Exercise instructions: Extract word for word the lines of the listing from its start to the line holding "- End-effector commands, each", both ends kept; pictures are not part of the copy.

== == ==

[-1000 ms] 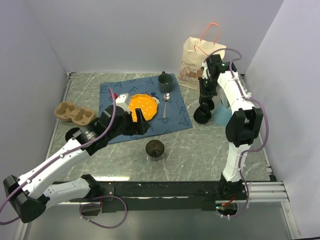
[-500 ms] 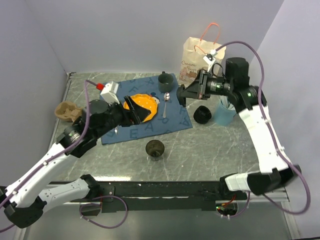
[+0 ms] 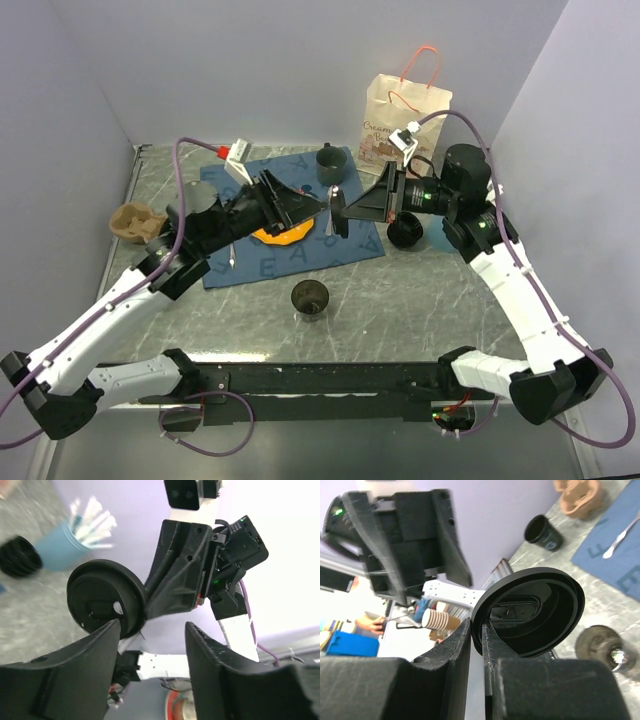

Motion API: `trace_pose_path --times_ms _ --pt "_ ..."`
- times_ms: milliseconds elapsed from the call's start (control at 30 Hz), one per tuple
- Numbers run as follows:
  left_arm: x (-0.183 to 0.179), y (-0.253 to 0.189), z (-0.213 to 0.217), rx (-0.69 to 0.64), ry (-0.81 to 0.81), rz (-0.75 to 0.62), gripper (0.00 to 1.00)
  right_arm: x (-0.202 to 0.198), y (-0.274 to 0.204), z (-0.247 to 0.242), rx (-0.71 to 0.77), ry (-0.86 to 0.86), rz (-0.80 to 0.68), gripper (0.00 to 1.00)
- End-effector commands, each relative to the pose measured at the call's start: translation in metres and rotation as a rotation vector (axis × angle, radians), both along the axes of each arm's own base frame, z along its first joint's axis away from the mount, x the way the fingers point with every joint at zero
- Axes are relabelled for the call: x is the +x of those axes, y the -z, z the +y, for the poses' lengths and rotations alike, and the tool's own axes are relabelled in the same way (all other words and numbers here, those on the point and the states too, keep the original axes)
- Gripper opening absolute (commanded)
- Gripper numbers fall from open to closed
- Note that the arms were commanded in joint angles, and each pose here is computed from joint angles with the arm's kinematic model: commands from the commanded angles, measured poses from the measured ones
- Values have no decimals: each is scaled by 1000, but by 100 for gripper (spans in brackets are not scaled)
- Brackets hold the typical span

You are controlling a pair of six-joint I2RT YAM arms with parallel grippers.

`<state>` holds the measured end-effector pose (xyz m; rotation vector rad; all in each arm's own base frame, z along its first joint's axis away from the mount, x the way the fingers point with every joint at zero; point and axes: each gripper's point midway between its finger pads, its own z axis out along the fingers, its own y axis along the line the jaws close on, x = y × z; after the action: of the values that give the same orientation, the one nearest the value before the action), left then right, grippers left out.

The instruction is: Pack the takeout coffee

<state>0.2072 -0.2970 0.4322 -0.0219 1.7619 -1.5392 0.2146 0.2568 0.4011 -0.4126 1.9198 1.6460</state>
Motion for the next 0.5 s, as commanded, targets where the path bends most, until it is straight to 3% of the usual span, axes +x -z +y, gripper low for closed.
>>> trace_pose_path --times_ms 0,467 --pt "-14 -11 -12 -110 100 34 58 -28 -34 -3 89 -56 -120 18" --pt "-17 -1 -26 -151 110 72 52 -38 -30 0 79 -95 -103 18"
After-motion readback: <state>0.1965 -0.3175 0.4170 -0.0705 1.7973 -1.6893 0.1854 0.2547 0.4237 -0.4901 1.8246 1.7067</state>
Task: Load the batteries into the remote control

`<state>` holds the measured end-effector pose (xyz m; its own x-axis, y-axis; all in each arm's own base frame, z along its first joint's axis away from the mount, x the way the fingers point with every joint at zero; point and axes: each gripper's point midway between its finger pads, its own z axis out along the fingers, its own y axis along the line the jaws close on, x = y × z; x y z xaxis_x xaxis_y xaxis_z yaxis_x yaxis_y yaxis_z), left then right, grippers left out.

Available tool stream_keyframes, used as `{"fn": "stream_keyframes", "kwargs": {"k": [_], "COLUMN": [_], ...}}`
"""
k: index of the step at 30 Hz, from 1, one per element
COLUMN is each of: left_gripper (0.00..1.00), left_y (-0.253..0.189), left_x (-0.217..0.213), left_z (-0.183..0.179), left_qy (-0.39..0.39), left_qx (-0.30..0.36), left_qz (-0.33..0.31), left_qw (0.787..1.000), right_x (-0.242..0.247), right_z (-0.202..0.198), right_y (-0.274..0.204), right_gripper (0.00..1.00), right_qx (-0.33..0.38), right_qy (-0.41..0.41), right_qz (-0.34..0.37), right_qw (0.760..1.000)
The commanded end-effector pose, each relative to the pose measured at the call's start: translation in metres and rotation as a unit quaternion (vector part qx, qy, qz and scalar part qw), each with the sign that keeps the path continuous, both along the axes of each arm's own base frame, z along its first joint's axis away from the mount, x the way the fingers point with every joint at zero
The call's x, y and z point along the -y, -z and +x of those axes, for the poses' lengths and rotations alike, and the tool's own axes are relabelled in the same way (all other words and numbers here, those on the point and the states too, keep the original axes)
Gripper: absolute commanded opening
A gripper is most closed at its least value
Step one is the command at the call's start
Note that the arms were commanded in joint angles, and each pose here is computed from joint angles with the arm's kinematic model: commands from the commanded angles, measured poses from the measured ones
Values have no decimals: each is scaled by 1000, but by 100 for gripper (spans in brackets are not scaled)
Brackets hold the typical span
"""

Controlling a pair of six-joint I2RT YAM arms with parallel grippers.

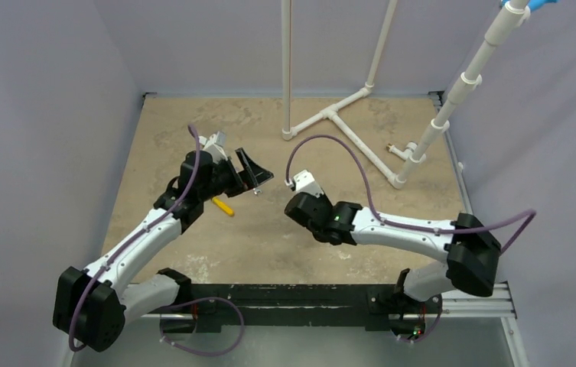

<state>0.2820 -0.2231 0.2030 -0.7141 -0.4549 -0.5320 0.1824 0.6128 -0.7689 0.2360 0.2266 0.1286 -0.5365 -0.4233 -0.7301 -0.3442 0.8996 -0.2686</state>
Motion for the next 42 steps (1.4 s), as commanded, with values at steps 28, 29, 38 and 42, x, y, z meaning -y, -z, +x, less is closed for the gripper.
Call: {"fn": "stream_keyframes", "kwargs": {"k": [28, 29, 38, 42], "left_gripper": [98, 98, 98, 98], "left_y": [17, 17, 20, 21], "left_x": [-69, -68, -71, -74], "left_z": [-3, -3, -6, -6], "left_qy": [-73, -71, -77, -82], "left_qx": [0, -1, -3, -3], "left_qz": [48, 45, 49, 54], "left_qw": [996, 996, 996, 995], "right_x": [-21, -24, -32, -36], "right_z": [-30, -30, -37, -40], "right_y": [83, 85, 94, 95], "right_gripper": [29, 32, 54, 57], "right_qx": [53, 53, 39, 33], "right_qy": [-73, -78, -103, -109], "right_qz": [-385, -385, -364, -346], "right_qw": [918, 918, 925, 931]}}
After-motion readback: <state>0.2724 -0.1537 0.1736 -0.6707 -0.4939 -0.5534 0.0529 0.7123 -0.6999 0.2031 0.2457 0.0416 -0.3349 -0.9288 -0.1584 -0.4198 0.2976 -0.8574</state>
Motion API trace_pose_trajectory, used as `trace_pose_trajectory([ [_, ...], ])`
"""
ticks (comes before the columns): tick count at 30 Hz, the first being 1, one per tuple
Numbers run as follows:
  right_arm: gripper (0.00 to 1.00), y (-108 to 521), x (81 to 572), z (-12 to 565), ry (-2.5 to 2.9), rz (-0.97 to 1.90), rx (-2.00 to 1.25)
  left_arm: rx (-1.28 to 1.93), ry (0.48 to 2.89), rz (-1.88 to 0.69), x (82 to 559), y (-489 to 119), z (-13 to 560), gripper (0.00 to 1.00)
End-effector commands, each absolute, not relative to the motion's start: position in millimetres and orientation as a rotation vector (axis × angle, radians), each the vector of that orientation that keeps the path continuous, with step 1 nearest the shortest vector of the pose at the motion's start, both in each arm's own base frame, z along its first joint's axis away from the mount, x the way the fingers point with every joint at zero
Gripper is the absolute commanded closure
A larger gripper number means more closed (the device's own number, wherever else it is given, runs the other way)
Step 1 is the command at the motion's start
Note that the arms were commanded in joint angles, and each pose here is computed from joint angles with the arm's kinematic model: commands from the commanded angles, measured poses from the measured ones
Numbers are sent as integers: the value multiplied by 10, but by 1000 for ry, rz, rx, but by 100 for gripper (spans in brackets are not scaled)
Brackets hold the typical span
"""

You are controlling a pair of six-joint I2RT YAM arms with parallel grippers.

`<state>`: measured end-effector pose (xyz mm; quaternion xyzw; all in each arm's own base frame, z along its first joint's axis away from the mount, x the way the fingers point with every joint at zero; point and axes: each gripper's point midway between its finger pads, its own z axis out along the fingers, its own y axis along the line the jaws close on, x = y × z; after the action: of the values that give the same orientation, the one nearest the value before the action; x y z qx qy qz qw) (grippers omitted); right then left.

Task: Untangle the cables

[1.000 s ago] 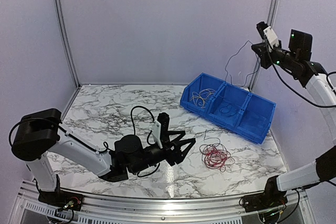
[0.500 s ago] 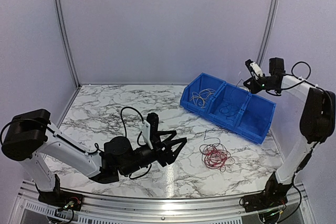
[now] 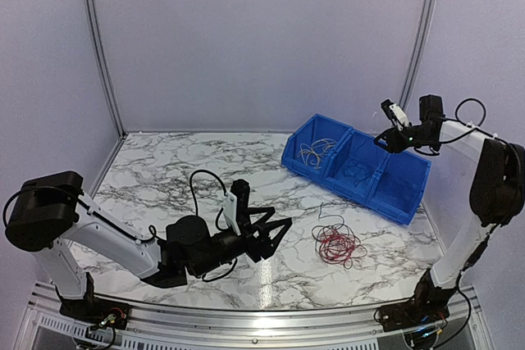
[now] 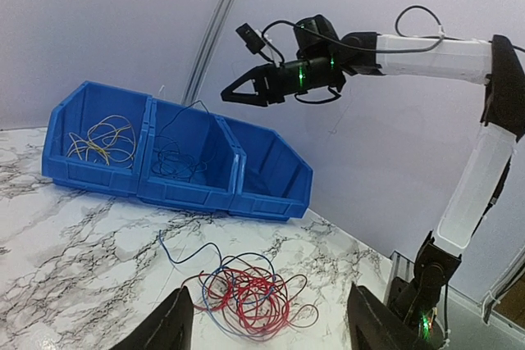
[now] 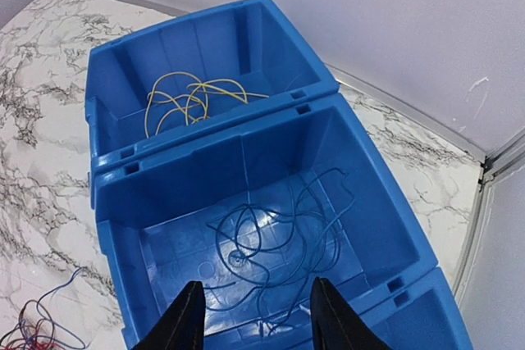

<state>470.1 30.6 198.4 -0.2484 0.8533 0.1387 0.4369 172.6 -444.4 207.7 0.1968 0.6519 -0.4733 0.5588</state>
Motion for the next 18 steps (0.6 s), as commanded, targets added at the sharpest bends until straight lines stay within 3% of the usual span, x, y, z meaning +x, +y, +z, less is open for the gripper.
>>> trace_pose_trajectory([
  [1, 55, 347, 4460, 2344, 2058, 308, -612, 425, 1596, -1055, 1804, -4433, 1920, 33],
  [9, 60, 927, 3868, 2254, 1997, 380, -812, 362, 1730, -870, 2019, -4343, 1574, 32],
  [14, 68, 1548, 3426, 1775, 2018, 513, -1067, 319, 1837, -821, 2129, -4313, 1347, 32],
  [18, 64, 1785, 3243, 1408, 2082, 571, -1226, 316, 1899, -850, 2125, -4344, 1205, 34],
])
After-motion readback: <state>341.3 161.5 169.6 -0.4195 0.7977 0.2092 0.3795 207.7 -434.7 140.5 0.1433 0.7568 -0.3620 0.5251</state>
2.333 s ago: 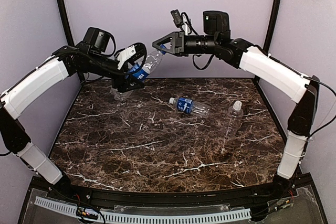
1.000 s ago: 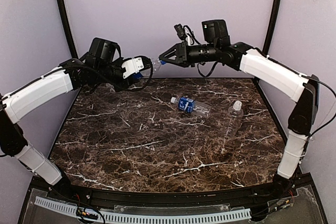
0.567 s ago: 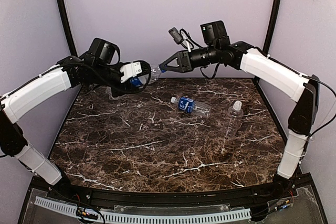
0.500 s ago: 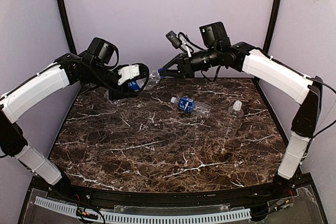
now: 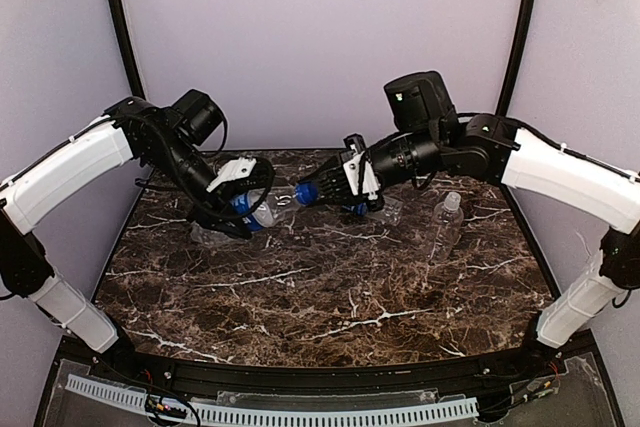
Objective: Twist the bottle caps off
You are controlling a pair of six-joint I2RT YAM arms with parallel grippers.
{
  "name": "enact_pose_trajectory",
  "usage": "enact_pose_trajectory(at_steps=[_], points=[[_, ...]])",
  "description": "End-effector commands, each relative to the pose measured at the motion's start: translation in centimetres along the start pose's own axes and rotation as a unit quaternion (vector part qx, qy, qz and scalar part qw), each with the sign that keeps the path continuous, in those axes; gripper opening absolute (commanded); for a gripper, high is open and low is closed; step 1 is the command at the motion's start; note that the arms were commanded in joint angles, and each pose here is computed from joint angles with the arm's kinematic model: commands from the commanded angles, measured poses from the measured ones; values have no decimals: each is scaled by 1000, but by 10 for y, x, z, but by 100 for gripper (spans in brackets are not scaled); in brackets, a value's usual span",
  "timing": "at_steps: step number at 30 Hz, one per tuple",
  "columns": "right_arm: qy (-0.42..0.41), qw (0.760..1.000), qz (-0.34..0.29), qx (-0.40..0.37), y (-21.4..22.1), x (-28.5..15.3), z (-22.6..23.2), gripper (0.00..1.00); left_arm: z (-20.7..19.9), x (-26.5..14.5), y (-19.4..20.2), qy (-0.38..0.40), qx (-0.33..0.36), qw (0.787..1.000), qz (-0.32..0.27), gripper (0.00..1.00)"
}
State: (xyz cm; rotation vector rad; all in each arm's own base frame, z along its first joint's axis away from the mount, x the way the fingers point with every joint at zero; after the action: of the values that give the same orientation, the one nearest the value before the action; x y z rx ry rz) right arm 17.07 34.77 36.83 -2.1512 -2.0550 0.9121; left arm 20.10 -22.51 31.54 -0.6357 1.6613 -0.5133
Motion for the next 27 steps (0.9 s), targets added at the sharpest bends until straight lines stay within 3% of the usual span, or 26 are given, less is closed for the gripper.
enact_pose_trajectory(at_steps=[1, 4, 9, 10, 11, 15, 18, 19, 22, 23, 25, 27], points=[[-7, 995, 52, -89, 12, 15, 10, 0, -7, -9, -21, 13, 50, 997, -56, 29], [-1, 995, 51, -85, 10, 14, 8, 3, -7, -10, -21, 4, 47, 997, -57, 29], [56, 995, 50, -60, 8, 9, 1, 68, -4, -9, -19, -9, 43, 998, -53, 29], [78, 995, 49, -39, 5, 5, -5, 87, -2, -9, -20, -19, 40, 998, -53, 28], [103, 994, 46, -2, 2, -1, -12, 97, -1, -8, -19, -24, 37, 998, -51, 28], [181, 975, 8, 130, -9, -34, -39, 99, 15, -5, -16, -94, 28, 994, -43, 28], [187, 947, -47, 256, -7, -54, -51, 99, 45, -10, -22, -226, 5, 972, -55, 29], [183, 935, -63, 298, -5, -58, -55, 99, 53, -7, -19, -253, -9, 966, -53, 30], [184, 880, -85, 430, 11, -61, -68, 99, 79, -23, -25, -393, -14, 917, -67, 31], [190, 850, -77, 486, 21, -59, -73, 99, 87, -29, -26, -438, -17, 896, -70, 32], [197, 767, -51, 609, 48, -53, -80, 94, 95, -35, -26, -487, -16, 871, -69, 32], [181, 684, -43, 705, 73, -45, -79, 90, 100, -38, -24, -515, -5, 855, -62, 33]])
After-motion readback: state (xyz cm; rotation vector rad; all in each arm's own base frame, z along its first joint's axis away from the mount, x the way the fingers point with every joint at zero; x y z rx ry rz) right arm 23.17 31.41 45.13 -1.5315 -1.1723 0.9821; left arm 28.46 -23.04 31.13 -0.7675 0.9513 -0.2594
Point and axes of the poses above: each gripper's point midway between its finger pads, its own x axis out along the fingers, its own z axis along the line the jaws close on, y = z × x, the point moved 8 cm from there along -x, back along the fingers, and after that the axes turned 13 degrees about -x, right-handed, at the moved point
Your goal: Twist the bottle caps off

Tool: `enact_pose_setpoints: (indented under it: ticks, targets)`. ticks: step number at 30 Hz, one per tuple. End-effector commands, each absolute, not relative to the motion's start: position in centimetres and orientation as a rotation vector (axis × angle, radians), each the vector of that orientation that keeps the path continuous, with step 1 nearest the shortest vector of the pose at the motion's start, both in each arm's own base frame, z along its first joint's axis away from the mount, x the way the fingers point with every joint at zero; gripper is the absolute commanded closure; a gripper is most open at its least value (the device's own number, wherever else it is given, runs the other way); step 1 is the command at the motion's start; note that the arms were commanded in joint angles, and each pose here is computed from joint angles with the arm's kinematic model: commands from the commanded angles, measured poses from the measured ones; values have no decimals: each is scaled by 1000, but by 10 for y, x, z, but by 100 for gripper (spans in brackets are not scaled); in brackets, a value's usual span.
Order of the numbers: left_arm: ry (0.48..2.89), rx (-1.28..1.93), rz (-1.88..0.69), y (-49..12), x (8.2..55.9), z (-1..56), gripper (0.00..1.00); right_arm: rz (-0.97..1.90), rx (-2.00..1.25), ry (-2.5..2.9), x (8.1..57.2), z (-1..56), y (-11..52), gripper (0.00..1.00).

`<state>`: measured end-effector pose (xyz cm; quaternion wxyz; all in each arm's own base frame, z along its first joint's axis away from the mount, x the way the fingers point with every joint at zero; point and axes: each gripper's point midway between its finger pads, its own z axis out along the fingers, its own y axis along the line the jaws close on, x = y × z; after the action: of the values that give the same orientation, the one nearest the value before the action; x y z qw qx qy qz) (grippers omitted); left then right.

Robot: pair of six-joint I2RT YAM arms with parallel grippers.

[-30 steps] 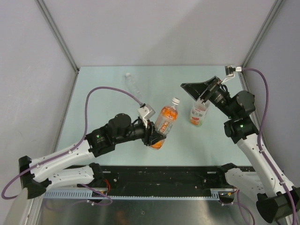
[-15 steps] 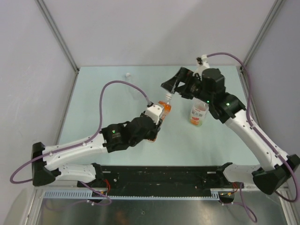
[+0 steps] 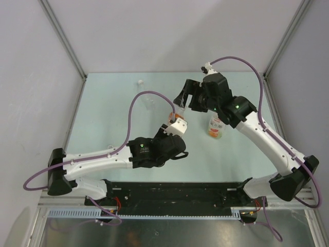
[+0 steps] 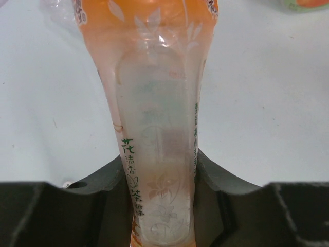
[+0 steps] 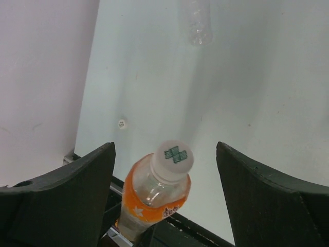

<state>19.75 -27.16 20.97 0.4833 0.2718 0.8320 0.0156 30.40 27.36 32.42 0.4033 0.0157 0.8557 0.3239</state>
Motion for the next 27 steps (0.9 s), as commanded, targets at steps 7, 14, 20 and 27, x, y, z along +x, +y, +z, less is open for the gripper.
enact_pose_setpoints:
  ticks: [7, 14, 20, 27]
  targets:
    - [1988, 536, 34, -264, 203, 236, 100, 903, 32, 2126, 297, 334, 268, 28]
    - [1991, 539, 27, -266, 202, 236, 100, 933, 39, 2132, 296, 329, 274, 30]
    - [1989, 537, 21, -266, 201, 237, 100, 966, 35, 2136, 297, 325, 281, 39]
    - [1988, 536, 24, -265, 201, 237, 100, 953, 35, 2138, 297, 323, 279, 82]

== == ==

Result of the task:
[-1000 ms] 
[-500 ms] 
[+0 ms] 

Motion API: `trace_pose_path --times_ms _ --pt "_ ..."`
- times_ms: milliseconds elapsed from the call's start (control at 30 Hz), one per tuple
- Numbers run as follows:
  left_arm: x (-0.183 to 0.179), y (-0.253 to 0.189), z (-0.213 to 0.217), rx (-0.69 to 0.64), ry (-0.81 to 0.81), rz (-0.75 to 0.62), gripper (0.00 to 1.00)
  right_arm: x (-0.202 to 0.198), y (-0.274 to 0.204), z (-0.247 to 0.242), rx (-0.71 to 0.77), ry (-0.86 to 0.86), rz (-0.80 to 0.68), gripper (0.00 to 1.00)
- End-effector commands, each relative to the pose measured at the call's start: translation in metres and rotation as a rotation vector (axis × angle, radians), both along the axes of each arm's own base frame, z along its first joint's axis away from the mount, x the way the fingers point with every joint at zero

For this exercise, nothing more remains to be done.